The publication of inaccurate posthumous diagnosis created with the authority of a physician makes for both bad art history and bad medical science. Even though there is often more information about a notable artist, due to the existence of diary, letters and their works of art, than other people the likelihood of the posthumous diagnosis being incorrect is still very high. Of course it is not just physicians who make errors in art history, everyone is going to be wrong, however, what makes the physicians errors worse is that they are not making them using anything like proper medical methodology. The only things that can be learnt from the incorrect diagnosis of breast cancer in Rembrandt’s model for Bath of Bathsheba (1654) is that paintings are not a useful diagnostic tool, something that should already be obvious.

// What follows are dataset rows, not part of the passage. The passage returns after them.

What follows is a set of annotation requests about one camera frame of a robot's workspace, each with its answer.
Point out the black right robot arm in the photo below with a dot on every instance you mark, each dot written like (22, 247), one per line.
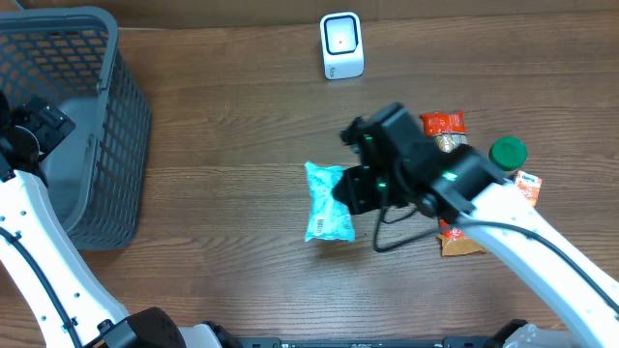
(400, 165)

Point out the grey plastic basket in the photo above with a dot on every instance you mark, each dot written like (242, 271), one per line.
(66, 62)

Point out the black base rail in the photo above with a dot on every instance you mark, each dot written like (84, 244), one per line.
(446, 342)

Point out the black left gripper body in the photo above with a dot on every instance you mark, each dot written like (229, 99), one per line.
(44, 127)

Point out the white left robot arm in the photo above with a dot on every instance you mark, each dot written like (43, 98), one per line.
(72, 308)

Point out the green lid jar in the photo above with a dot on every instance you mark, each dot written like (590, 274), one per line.
(508, 153)

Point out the small orange snack packet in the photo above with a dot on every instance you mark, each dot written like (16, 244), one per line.
(529, 185)

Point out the teal snack packet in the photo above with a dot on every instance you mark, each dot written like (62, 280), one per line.
(329, 219)

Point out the orange spaghetti package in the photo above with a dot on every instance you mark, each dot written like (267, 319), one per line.
(448, 131)

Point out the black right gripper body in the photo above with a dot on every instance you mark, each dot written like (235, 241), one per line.
(369, 182)

There needs to be some guidelines for both writers and editors regarding the ethics of publishing papers containing diagnosis of famous dead artists. I propose for reasons of both accuracy and ethics that priority be given to articles that explain a diagnosis made public by the artist during their lifetime and where there is a benefit to the public in making and explaining a diagnosis. If the diagnosis was not made during the artist’s lifetime it is more than likely to be incorrect. There is the potential for a diagnosis damaging the reputation of the artist and the reputation of their art.
Is it ethical for a physician to provide an unsolicited posthumous diagnosis of medical conditions in notable artists or other identifiable historic figures that they have never examined, simply as a matter of historic conjecture, because the person is both famous and dead?
“At their strongest, confidentiality protections after death would be equal to those in force during a patient’s life. Thus, if information about a patient may be ethically disclosed during life, it likewise may be disclosed after the patient has died.” (Opinion 5.051 – Confidentiality of Medical Information Postmortem, AMA website, accessed 18/12/2015)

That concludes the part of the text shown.